Within the entries that follow, report how many lines contain the word "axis", giving the number by itself.

INFORMATION -
════════════════
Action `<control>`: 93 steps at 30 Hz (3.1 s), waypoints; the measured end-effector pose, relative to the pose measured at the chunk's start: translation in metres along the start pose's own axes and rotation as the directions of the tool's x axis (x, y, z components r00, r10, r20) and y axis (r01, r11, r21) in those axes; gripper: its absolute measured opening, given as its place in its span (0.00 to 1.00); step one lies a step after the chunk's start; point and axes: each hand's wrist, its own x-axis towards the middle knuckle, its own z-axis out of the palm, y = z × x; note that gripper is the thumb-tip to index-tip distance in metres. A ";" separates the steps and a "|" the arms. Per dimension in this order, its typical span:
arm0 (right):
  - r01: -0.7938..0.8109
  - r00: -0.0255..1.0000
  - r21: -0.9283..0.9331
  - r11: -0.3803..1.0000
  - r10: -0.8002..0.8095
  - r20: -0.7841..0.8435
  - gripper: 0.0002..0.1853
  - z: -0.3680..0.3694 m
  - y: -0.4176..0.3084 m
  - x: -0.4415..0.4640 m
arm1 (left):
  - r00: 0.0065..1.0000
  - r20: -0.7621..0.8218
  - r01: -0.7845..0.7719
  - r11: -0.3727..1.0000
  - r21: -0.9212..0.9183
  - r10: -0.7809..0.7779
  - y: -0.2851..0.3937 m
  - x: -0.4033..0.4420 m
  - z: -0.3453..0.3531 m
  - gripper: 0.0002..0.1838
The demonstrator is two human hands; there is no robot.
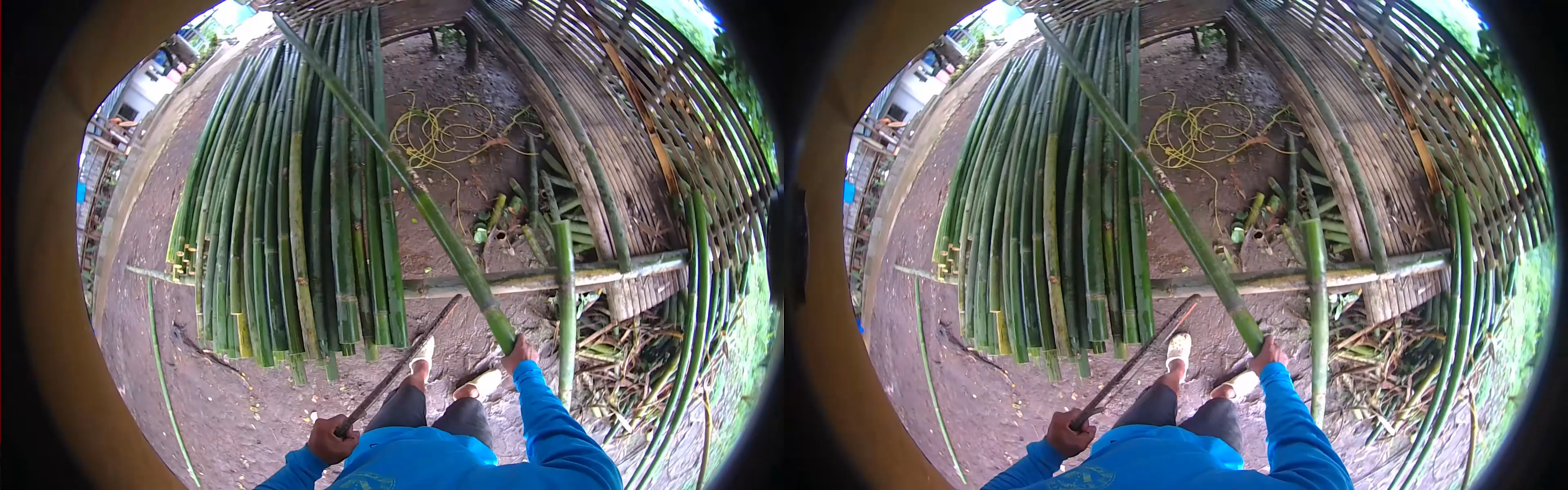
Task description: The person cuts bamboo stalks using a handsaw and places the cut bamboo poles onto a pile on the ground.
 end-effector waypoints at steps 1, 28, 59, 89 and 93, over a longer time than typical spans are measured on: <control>0.019 0.999 -0.001 1.000 -0.019 0.042 0.29 -0.017 -0.021 -0.001 | 0.997 -0.046 -0.060 0.998 -0.012 0.060 -0.005 -0.001 0.002 0.10; -0.530 0.824 0.114 0.840 0.542 -0.164 0.59 0.042 0.234 -0.150 | 0.935 -0.328 -0.025 0.948 0.317 0.134 -0.010 0.007 -0.027 0.07; -0.028 0.814 0.441 0.897 0.276 -0.510 0.60 -0.047 0.156 -0.011 | 0.932 0.071 -0.358 0.868 0.345 0.356 0.087 0.181 0.085 0.08; -0.044 0.758 0.209 0.977 0.169 -0.630 0.58 -0.283 0.054 0.099 | 0.844 0.345 -0.489 0.854 0.177 0.411 0.244 0.396 0.183 0.10; -0.503 0.846 0.210 0.838 0.528 -0.080 0.63 -0.174 0.163 -0.018 | 0.817 0.387 -0.520 0.836 0.175 0.427 0.244 0.401 0.182 0.10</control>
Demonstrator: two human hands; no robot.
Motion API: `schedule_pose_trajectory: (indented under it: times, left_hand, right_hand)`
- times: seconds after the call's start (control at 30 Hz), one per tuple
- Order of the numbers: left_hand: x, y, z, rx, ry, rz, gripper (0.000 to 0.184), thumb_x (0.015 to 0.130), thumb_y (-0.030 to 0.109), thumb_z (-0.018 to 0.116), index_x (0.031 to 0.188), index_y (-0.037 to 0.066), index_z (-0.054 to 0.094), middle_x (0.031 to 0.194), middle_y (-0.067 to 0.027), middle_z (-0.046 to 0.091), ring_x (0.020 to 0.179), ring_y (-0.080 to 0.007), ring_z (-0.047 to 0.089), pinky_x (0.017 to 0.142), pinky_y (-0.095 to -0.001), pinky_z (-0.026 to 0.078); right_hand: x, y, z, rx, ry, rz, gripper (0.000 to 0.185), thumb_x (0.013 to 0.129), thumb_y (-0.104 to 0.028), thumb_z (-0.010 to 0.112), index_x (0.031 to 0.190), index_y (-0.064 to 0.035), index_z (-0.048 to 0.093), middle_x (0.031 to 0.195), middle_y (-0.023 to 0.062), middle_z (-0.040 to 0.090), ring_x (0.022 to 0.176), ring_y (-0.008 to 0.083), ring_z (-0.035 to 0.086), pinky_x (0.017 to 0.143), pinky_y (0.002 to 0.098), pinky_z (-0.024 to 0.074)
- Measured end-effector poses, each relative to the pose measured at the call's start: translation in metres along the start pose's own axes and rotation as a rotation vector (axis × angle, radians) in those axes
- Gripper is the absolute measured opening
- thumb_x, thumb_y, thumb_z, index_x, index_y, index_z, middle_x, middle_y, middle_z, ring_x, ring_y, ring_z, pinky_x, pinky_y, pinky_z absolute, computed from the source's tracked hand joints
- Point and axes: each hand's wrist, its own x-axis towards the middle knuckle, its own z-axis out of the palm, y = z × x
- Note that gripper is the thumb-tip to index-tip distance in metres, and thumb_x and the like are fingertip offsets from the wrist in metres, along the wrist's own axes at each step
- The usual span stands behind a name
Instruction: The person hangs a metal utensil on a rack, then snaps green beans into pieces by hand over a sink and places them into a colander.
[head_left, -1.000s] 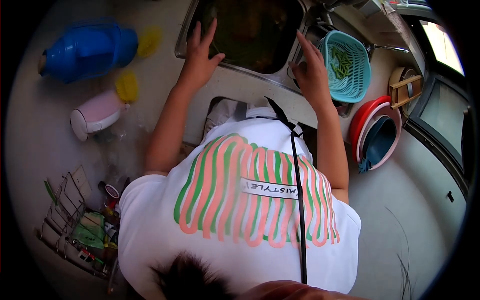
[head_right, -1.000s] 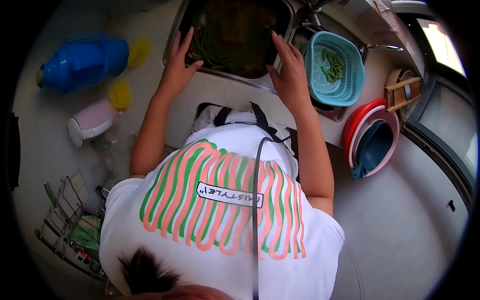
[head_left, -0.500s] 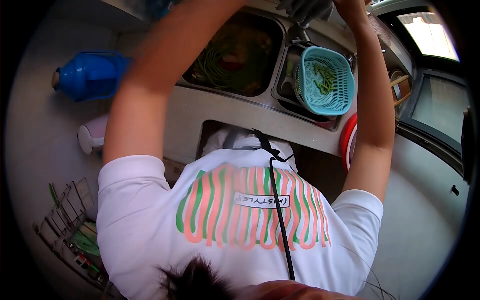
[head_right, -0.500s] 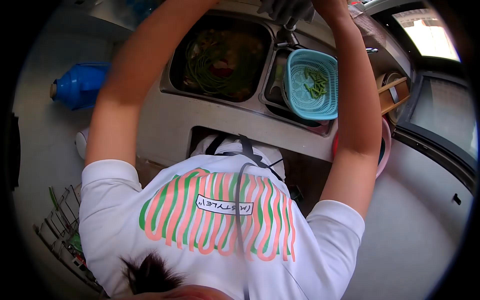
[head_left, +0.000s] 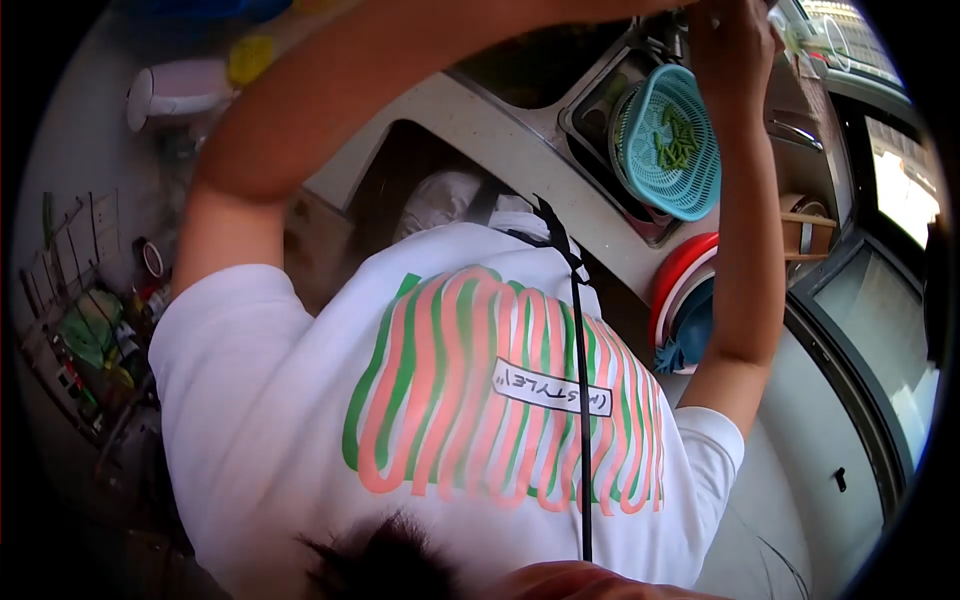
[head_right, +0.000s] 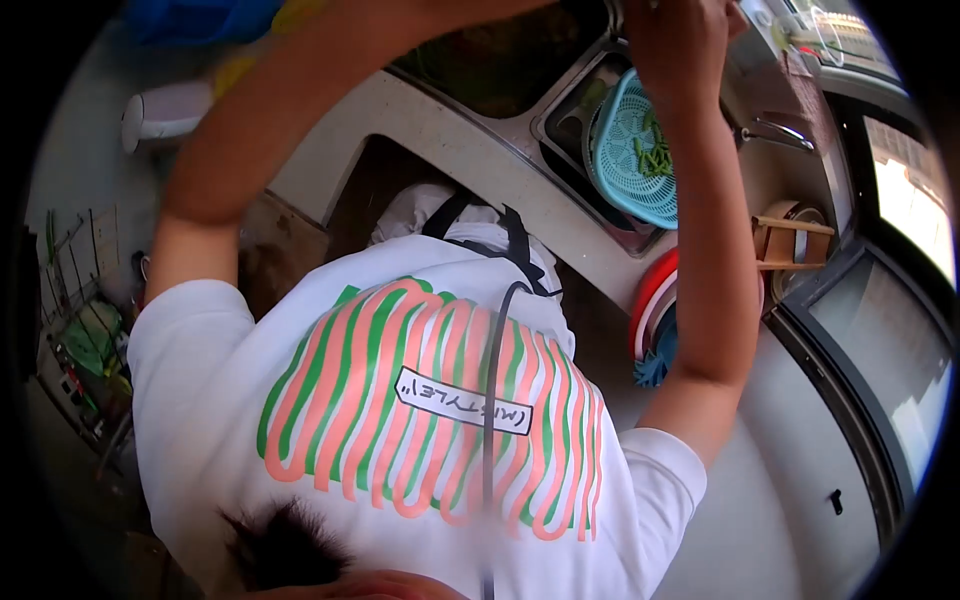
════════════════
RESULT FOR THIS TASK -
3